Values of enumeration types are often scrutinised by way of pattern matching. For example, let us write a function that checks whether a given Day
is a week day. If it is a week day, we want to return True
; otherwise, False
.
isWeekday :: Day -> Bool
isWeekday Sunday = False
isWeekday Saturday = False
isWeekday _ = True
With this definition, we have
isWeekday Monday
⇒True
Pattern matching by way of multiple equations in a function definition (such as in the definition of isWeekday
) is merely a convenient shorthand for the more verbose, but also more flexible case expressions, which can occur anywhere in an expression (not just in the argument position of a function definition). Hence, we can rewrite isWeekend
as follows:
isWeekday :: Day -> Bool
isWeekday day = case day of
Sunday -> False
Saturday -> False
_ -> True
Case expressions have the following general form
case <Expr> of
<Pattern1> -> <BodyExpr1>
<Pattern2> -> <BodyExpr2>
⋯
where <Expr>
can be an arbitrary expression. Evaluation attempts to match the value of <Expr>
against the patterns from top to bottom, selecting the first alternative whose pattern matches. Evaluation, then, continues with the body expression of the selected alternative. If no pattern matches, evaluation raises a runtime exception signalling a pattern match failure. In the definition of isWeekday
, the pattern of the last alternative is an anonymous variable, which matches all values — it effectively serves as the default case.

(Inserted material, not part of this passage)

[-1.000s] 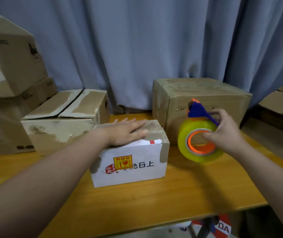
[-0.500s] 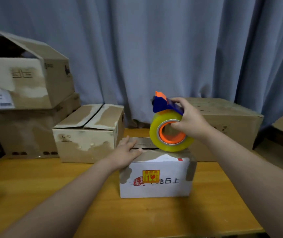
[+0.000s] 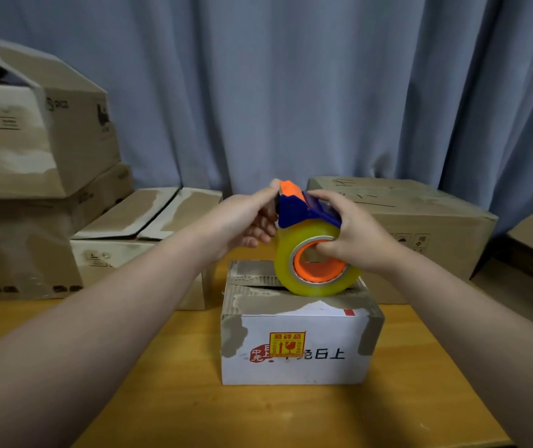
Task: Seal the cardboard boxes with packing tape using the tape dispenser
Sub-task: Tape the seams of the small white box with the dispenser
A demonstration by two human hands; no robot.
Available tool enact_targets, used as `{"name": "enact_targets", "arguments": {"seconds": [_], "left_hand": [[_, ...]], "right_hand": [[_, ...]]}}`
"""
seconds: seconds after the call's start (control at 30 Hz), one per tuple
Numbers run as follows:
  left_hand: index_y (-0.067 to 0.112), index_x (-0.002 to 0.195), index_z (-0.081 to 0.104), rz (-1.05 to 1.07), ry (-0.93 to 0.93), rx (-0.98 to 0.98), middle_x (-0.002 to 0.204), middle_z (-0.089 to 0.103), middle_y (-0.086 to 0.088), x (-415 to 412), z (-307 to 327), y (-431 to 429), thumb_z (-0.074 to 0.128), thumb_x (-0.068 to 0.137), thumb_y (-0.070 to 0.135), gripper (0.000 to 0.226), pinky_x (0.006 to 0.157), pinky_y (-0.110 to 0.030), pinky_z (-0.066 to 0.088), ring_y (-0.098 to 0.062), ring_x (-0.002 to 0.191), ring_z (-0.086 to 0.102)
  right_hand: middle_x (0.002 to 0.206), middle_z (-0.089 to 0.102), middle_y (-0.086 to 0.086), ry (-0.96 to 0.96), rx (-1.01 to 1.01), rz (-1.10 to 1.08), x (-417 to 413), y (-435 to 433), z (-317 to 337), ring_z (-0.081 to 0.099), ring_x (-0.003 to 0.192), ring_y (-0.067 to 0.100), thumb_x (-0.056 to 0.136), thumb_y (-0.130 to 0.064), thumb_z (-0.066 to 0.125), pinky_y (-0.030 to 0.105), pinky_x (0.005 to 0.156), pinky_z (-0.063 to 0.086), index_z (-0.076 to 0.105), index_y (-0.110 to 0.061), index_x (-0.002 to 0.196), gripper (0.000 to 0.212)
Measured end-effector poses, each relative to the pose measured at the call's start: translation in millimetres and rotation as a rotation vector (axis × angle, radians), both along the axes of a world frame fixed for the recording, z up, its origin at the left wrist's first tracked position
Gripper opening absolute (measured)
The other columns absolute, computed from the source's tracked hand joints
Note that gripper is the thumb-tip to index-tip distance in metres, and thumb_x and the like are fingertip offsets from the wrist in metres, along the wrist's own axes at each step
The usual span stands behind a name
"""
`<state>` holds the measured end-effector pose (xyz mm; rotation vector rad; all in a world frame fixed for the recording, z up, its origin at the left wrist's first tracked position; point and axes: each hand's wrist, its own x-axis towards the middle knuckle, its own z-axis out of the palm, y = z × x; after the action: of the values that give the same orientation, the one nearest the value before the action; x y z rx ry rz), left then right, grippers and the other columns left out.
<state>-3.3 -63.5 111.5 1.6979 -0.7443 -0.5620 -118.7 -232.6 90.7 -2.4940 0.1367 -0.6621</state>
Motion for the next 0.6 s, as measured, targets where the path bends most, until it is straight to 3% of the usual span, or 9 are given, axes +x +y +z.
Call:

Case expressions are another example of Haskell notation where the indentation matters: all the patterns need to be indented to the same level (c.f., Layout). However, we can always opt to group the patterns explicitly using curly braces, separated by semicolon. It is usually considered good style to nevertheless align the patterns, such as in
isWeekday :: Day -> Bool
isWeekday day = case day of
{ Sunday -> False
; Saturday -> False
; _ -> True
}
With explicit braces and semicolon, layout is no longer required — i.e., the following code is also correct, albeit not particularly readable:
isWeekday :: Day -> Bool
isWeekday day = case day of {Sunday -> False ; Saturday -> False; _ -> True}
Even simple functions, such as isWeekday
, can usually be implemented in a variety of ways. As an alternative to the explicit pattern matching in isWeekday
, we could construct a list containing the two days of the weekend, and then, test —with the Predude
function elem
— whether the argument to isWeekday
is contained in that list. This leads to a compact one-liner:
isWeekday :: Day -> Bool
isWeekday day = not $ day `elem` [Saturday, Sunday]
Unfortunately, it gives us a compiler error of the form
No instance for (Eq Day) arising from a use of ‘elem’
In the second argument of ‘($)’, namely
‘day `elem` [Saturday, Sunday]’
In the expression: not $ day `elem` [Saturday, Sunday]
In an equation for ‘isWeekday’:
isWeekday day = not $ day `elem` [Saturday, Sunday]
What went wrong? The type of elem
is
elem :: Eq a => a -> [a] -> Bool
The function elem
needs to compare its first argument with the elements of the list for equality. As we discussed in A First Glance at Overloading, this requires the type of compared data items to be a member of the type class Eq
. Unfortunately, that is not the case for Day
.
How can we fix this? In general, if we want a type to be a member of a type class, we have to provide a definition for the functions constituting the methods of the type class. Such a definition is called a type class instance for that particular type and we will discuss this topic in detail in a subsequent chapter.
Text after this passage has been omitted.